GueBerita.com – Pelatihan membatik bagi pengurus dan anggota TP PKK se-Kota Mojokerto dibuka, menandai dorongan untuk mengembangkan ekonomi kreatif melalui seni tradisional ini.

Kegiatan yang berlangsung di Sentra IKM Batik Maja Bharama Wastra Kota Mojokerto pada Selasa (19/5) ini dihadiri langsung oleh Wali Kota Mojokerto, Ika Puspitasari, beserta Ketua TP PKK Kota Mojokerto, Lina Desriana Arisandi.

Dalam sambutannya, Wali Kota Mojokerto menekankan bahwa membatik kini tidak hanya dipandang sebagai upaya pelestarian budaya, tetapi juga sebagai sektor ekonomi kreatif yang menjanjikan, terutama bagi kaum perempuan.

Para peserta pelatihan tidak hanya dibekali teknik dasar membatik, tetapi juga diarahkan untuk melihat potensi batik sebagai peluang usaha.

Baca juga: Warga Sombori Antar Jamaah Haji Naik Kapal dengan Haru

Tren fashion berbasis wastra yang terus berkembang memberikan ruang bagi batik untuk kembali bersinar dan berinovasi.

“Batik sudah ditetapkan UNESCO sebagai warisan budaya tak benda.
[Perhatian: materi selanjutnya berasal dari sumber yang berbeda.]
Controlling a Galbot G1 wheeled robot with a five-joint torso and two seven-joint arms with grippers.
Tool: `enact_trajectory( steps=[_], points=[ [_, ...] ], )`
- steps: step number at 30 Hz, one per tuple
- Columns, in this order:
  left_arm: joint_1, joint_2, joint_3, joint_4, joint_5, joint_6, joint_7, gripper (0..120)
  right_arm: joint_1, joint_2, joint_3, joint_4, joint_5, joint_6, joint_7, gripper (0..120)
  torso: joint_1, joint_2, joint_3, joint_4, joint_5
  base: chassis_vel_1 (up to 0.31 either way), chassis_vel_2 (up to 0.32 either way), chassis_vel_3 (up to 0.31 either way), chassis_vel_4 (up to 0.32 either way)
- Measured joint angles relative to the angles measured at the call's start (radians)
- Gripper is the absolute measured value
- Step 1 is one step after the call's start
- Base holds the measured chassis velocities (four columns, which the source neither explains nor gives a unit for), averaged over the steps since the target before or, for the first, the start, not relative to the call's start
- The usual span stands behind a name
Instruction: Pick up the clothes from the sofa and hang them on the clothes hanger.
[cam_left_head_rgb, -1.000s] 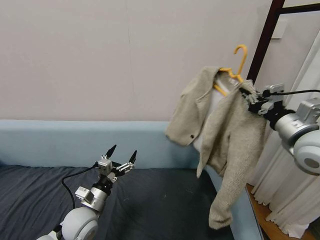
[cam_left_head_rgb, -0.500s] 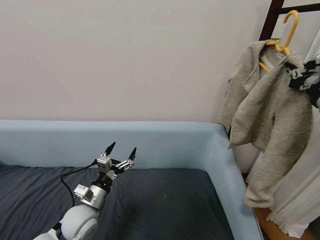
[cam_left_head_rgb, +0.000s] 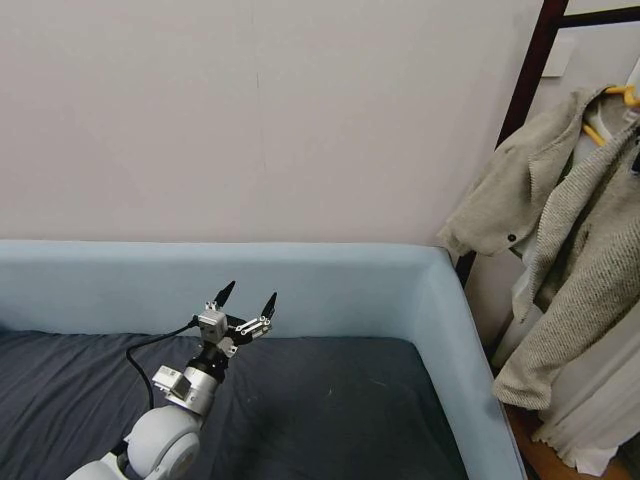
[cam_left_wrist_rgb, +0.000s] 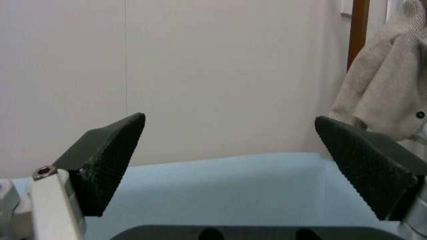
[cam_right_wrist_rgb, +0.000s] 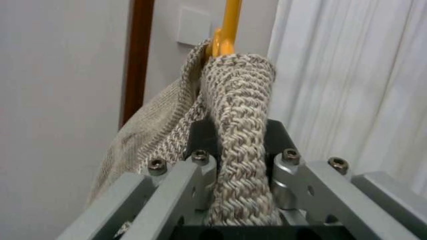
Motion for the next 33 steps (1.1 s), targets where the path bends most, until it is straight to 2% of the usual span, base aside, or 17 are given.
enact_trajectory(
  steps=[3, 8, 14, 18, 22, 33],
  points=[
    [-0.001, 0.000, 0.001, 0.000, 0.000, 0.000, 0.001, 100, 0.047, 0.038, -0.046, -0.046, -0.019, 0.000, -0.006, 10, 0.000, 0.000, 0.000, -0.0003, 0.0000, 0.000, 0.000, 0.000, 0.000],
    [0.005, 0.010, -0.009, -0.011, -0.001, 0.002, 0.001, 100, 0.212, 0.193, -0.205, -0.167, -0.113, -0.010, -0.015, 10, 0.000, 0.000, 0.000, 0.0006, 0.0001, 0.000, 0.000, 0.000, 0.000],
    [0.003, 0.019, -0.023, -0.009, -0.004, 0.002, 0.000, 100, 0.367, 0.282, -0.316, -0.235, -0.171, -0.016, -0.015, 10, 0.000, 0.000, 0.000, 0.0005, -0.0005, 0.000, 0.000, 0.000, 0.000],
    [0.001, 0.012, -0.024, -0.006, -0.006, 0.002, -0.002, 100, 0.525, 0.363, -0.431, -0.349, -0.192, -0.019, -0.013, 10, 0.000, 0.000, 0.000, 0.0002, -0.0006, 0.000, 0.000, 0.000, 0.000],
    [0.002, 0.010, -0.023, -0.004, -0.006, 0.002, -0.002, 100, 0.600, 0.414, -0.484, -0.429, -0.199, -0.020, -0.008, 10, 0.000, 0.000, 0.000, 0.0003, -0.0004, 0.000, 0.000, 0.000, 0.000],
    [0.012, 0.008, -0.031, -0.008, -0.003, -0.001, -0.002, 100, 0.695, 0.470, -0.556, -0.527, -0.176, -0.024, 0.049, 10, 0.000, 0.000, 0.000, -0.0001, 0.0003, 0.000, 0.000, 0.000, 0.000]
  ],
)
Berarti ibu-ibu yang hari ini belajar membatik ikut menjadi bagian dari pelestarian budaya,” ujar Wali Kota yang akrab disapa Ning Ita.

Ia menambahkan bahwa batik memiliki dua nilai penting: budaya dan ekonomi.

Oleh karena itu, pelatihan ini diharapkan dapat menumbuhkan lebih banyak pembatik baru di Kota Mojokerto.

“Batik tidak hanya memiliki nilai sejarah atau budaya, tetapi juga ada nilai ekonomi. Melalui batik bisa tercipta banyak produk ekonomi kreatif,” tegasnya.

Kota Mojokerto sendiri telah memiliki 134 motif batik yang terdaftar Hak Kekayaan Intelektual (HKI).

Beberapa motif tersebut terinspirasi dari kejayaan Majapahit, seperti Batik Bunga Matahari dan Gapuro Surya, yang kini menjadi ciri khas Kota Mojokerto.

Pemerintah Kota Mojokerto terus berupaya mempromosikan batik lokal melalui berbagai ajang fesyen berskala nasional untuk memperluas jangkauan dan apresiasi terhadap karya seni ini.